A jeśli korzenie to Mazury, to przyroda, to moda czerpiąca z natury. Kurtka, którą widzicie na zdjęciach, jest jedną z moich ulubionych. Ponieważ potrafi nadać wyrazisty charakter nawet najbardziej mdłej tunice, w kolorze pudrowego różu . Poza tym na pewno niejednej z Was kurtka skojarzyła się z estetyką Indian. Za pióropusz posłużyła mi “pomponiasta” opaska na głowie, a ogniście czerwona sukienka stanowi ciekawą bazę dla „talizmanów”, które mam na sobie. Warto pamiętać o tym, że wielcy projektanci mody już dawno zaadaptowali dekoracyjne elementy tubylczych strojów, z różnych stron świata. Dobrym przykładem jest Jean Paul Gaultier. Wykorzystał on w swoich kreacjach symbole płodności, które zainspirowały go do stworzenia stożkowych form staników w sukienkach.

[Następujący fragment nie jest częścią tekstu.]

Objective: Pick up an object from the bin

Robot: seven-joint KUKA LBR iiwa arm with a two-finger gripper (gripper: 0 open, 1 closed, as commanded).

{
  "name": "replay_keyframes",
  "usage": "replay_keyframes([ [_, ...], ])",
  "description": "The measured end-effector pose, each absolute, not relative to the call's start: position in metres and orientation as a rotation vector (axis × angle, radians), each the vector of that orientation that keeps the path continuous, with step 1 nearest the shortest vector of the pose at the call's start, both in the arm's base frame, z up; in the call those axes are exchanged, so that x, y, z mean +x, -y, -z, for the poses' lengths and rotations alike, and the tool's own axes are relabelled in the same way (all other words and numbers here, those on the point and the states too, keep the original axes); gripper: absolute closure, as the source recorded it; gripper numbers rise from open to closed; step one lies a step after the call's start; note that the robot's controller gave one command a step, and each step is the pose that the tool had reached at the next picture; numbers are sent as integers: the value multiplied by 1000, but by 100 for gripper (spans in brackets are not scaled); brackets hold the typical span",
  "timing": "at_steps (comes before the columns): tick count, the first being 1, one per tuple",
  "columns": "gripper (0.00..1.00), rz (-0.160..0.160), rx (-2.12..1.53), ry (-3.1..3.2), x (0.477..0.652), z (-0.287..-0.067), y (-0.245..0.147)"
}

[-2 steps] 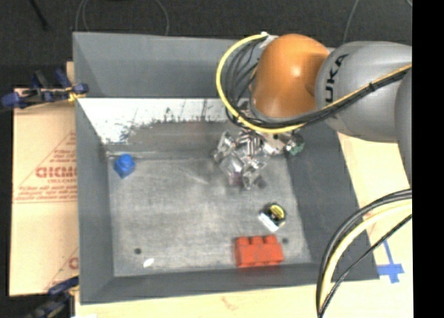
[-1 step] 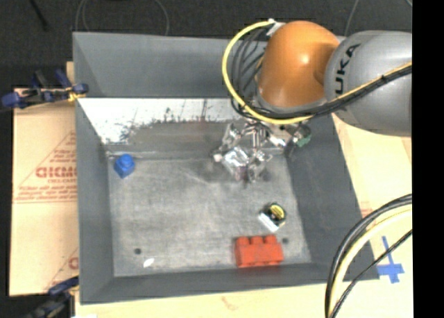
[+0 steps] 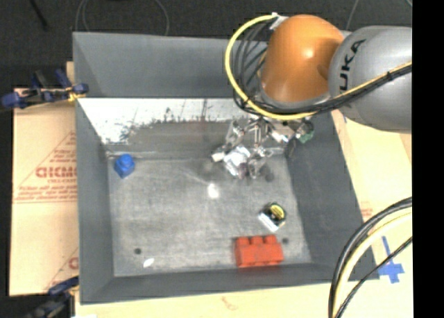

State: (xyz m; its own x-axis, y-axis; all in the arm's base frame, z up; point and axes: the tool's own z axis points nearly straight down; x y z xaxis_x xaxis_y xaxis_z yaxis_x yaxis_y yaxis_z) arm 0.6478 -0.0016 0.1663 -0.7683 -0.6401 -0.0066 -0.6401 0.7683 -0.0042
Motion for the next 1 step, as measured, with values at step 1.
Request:
replay_keyframes([
  [1, 100, 3, -1058, -2949, 649, -188, 2],
])
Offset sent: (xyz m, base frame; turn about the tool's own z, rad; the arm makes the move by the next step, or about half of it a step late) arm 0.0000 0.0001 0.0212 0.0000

Również makijaż jaki zrobiła mi Monika w luźny sposób nawiązuje do malowideł jakie Indianie robią sobie na twarzy. Jak już pewnie zauważyłyście bardzo lubię bawić się różnymi stylami. Oraz łączyć ze sobą rzeczy, które z pozoru do siebie nie pasują. Dlatego też w prezentowanej stylizacji czułam się jak ryba w wodzie. Zwróćcie też uwagę na to jak z pozoru elegancka torebka Gucciego przejęła cechy całego stroju. Idealnie wkomponowując się w styl całej sesji.
Kiedy robi się cieplej mamy większą ochotę na kontakt z naturą.
Mam więc nadzieję, że kiedy już przyjdzie wiosna , a ja ciągle w to wierzę, mimo że śnieg za oknem sypie jak szalony. Z chęcią sięgniecie po ogniste kolory, nawiążecie do trendów czerpiących z natury, tak by pokazać zimie gdzie zimują raki. A ja dla Was odprawię specjalne rytuały by wiosna przyszła lada dzień.